UNITED STATES DISTRICT COURT FOR THE SOUTHERN DISTRICT OF TEXAS HOUSTON DIVISION
Aug 3, 2016
CIVIL ACTION NO. H-16-1055 (S.D. Tex. Aug. 3, 2016)

Opinion

CIVIL ACTION NO. H-16-1055

08-03-2016

JOEL MATTHEW LOKER, TDCJ #1640252, Petitioner, v. LORIE DAVIS, Director, Texas Department of Criminal Justice - Correctional Institutions Division, Respondent.


MEMORANDUM OPINION AND ORDER

State inmate Joel Matthew Loker (TDCJ #1640252) has filed a Petition for a Writ of Habeas Corpus By a Person in State Custody ("Petition") to challenge a state court conviction under 28 U.S.C. § 2254 (Docket Entry No. 1). Respondent has filed a Motion for Summary Judgment with Brief in Support ("Respondent's Motion") (Docket Entry No. 8), arguing that the Petition is barred by the governing one-year statute of limitations. In response, Loker has filed Petitioner's Motion to Reconsider and Rehear ("Petitioner's Response") (Docket Entry No. 10). After considering the pleadings and the applicable law, the court will grant Respondent's Motion and dismiss this case for the reasons explained below.

I. Background

In 2009 Loker was charged in Montgomery County cause number 09-06-05989-CR with aggravated sexual assault of a child younger than the age of 14. Specifically, Loker was charged with having intercourse with his live-in girlfriend's daughter causing her to become pregnant with Loker's child, which was confirmed by DNA testing.

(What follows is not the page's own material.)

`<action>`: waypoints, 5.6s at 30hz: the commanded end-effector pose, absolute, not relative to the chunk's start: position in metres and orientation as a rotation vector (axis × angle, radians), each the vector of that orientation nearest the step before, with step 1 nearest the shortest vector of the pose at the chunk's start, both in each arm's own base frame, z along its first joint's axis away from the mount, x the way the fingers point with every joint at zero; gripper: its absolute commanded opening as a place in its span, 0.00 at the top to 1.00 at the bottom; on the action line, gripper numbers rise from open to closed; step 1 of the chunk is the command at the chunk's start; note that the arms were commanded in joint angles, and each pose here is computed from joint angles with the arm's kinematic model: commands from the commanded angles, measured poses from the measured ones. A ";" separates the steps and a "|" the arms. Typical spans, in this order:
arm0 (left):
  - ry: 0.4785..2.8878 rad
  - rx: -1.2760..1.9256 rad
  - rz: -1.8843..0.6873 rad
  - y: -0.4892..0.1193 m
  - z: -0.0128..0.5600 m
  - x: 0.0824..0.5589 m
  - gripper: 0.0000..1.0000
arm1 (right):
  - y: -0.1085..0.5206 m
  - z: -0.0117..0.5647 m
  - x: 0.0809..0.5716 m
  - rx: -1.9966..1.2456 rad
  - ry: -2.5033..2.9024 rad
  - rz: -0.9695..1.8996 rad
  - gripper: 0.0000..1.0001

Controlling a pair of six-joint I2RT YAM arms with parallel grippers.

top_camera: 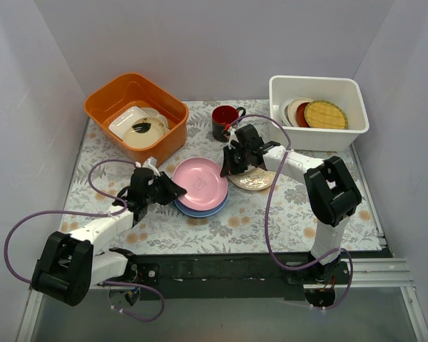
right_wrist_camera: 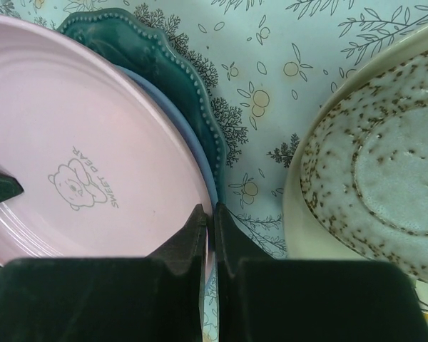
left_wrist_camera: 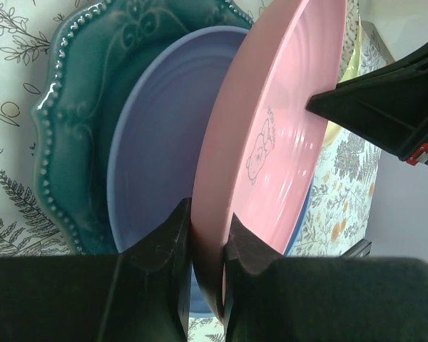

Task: Place the plates into the plastic bin on the countertop
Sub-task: Pick up the plate at the center of the board, then place the plate in the plastic bin.

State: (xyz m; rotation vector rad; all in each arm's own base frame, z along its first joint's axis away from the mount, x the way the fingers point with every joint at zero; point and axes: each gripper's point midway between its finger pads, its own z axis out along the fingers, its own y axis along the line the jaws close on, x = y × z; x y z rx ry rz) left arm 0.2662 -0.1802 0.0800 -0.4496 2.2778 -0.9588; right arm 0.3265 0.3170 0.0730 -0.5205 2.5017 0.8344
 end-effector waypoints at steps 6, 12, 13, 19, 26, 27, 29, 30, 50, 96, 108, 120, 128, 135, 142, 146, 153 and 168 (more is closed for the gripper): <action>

The indictment in that case was enhanced for purposes of punishment with allegations that Loker had at least three prior felony convictions. On April 16, 2010, Loker entered a guilty plea and admitted that the enhancement allegations were true. The 284th District Court for Montgomery County, Texas, found Loker guilty as charged and sentenced him to 75 years' imprisonment.

Indictment, Docket Entry No. 9-19, p. 100.

Affidavit in Response to Court's Designation of Issues, Docket Entry No. 9-19, pp. 62-63.

Indictment, Docket Entry No. 9-19, pp. 100-101.

Judgment of Conviction by Court - Waiver of Jury Trial, Docket Entry No. 9-19, p. 102.

Id.

On direct appeal, Loker's appointed counsel filed a motion to withdraw and a brief pursuant to Anders v. California, 87 S. Ct. 1396 (1967), certifying that there were no non-frivolous issues to appeal. After considering a pro se brief filed by Loker, the intermediate court of appeals agreed that there were no arguable issues to appeal and affirmed the conviction in an opinion delivered on July 27, 2011. Loker was granted an extension of time, up to and including October 25, 2011, in which to file a petition for discretionary review. Loker filed a pro se petition for discretionary review on November 8, 2011, which was summarily dismissed on November 23, 2011, as untimely filed. He did not appeal further.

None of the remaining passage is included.